**Task directions:**
Transcribe each line below verbatim; pictures excluded.

**Data segment:**

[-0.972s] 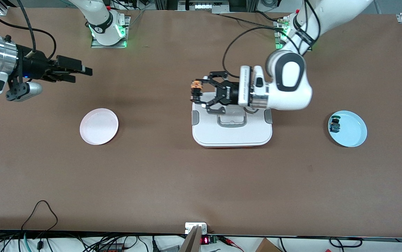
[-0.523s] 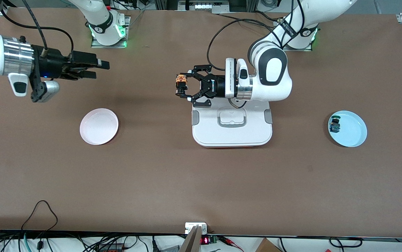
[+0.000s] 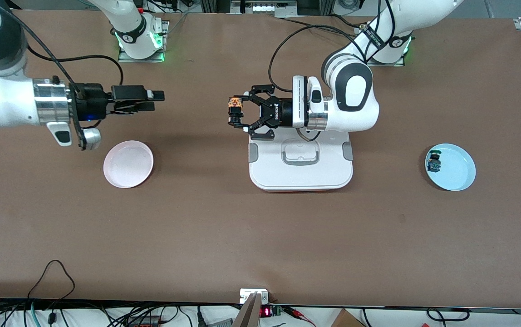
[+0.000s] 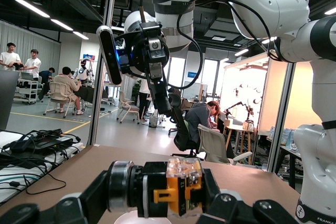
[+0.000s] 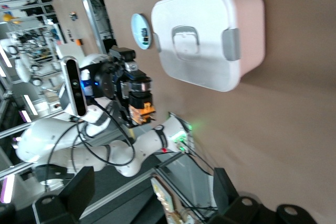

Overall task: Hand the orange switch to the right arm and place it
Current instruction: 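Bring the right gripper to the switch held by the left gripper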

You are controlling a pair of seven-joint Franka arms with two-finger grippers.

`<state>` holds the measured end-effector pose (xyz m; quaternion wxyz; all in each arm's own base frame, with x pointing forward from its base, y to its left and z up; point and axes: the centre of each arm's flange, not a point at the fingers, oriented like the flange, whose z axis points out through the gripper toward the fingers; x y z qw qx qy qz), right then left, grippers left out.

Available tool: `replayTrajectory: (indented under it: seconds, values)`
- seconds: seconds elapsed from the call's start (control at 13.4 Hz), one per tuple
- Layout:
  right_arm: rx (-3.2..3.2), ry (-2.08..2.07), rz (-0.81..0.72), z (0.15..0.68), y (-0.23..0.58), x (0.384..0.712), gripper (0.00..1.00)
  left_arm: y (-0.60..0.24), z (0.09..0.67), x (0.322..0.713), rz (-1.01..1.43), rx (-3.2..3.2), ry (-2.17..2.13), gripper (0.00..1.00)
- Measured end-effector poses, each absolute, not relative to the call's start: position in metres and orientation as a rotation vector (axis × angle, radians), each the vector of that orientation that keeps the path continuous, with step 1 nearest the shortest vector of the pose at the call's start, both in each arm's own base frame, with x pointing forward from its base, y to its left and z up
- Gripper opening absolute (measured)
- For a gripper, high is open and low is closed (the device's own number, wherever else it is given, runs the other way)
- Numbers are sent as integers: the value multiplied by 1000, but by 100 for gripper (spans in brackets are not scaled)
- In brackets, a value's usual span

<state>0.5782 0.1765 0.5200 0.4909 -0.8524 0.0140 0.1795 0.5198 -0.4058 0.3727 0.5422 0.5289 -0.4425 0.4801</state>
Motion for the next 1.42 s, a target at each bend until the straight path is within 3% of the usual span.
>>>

**The completed task:**
[-0.972s] 
[-0.523s] 
[+0.000s] 
[+0.000s] 
[+0.000s] 

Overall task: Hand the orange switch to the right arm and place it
Current instruction: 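Bring the right gripper to the switch held by the left gripper
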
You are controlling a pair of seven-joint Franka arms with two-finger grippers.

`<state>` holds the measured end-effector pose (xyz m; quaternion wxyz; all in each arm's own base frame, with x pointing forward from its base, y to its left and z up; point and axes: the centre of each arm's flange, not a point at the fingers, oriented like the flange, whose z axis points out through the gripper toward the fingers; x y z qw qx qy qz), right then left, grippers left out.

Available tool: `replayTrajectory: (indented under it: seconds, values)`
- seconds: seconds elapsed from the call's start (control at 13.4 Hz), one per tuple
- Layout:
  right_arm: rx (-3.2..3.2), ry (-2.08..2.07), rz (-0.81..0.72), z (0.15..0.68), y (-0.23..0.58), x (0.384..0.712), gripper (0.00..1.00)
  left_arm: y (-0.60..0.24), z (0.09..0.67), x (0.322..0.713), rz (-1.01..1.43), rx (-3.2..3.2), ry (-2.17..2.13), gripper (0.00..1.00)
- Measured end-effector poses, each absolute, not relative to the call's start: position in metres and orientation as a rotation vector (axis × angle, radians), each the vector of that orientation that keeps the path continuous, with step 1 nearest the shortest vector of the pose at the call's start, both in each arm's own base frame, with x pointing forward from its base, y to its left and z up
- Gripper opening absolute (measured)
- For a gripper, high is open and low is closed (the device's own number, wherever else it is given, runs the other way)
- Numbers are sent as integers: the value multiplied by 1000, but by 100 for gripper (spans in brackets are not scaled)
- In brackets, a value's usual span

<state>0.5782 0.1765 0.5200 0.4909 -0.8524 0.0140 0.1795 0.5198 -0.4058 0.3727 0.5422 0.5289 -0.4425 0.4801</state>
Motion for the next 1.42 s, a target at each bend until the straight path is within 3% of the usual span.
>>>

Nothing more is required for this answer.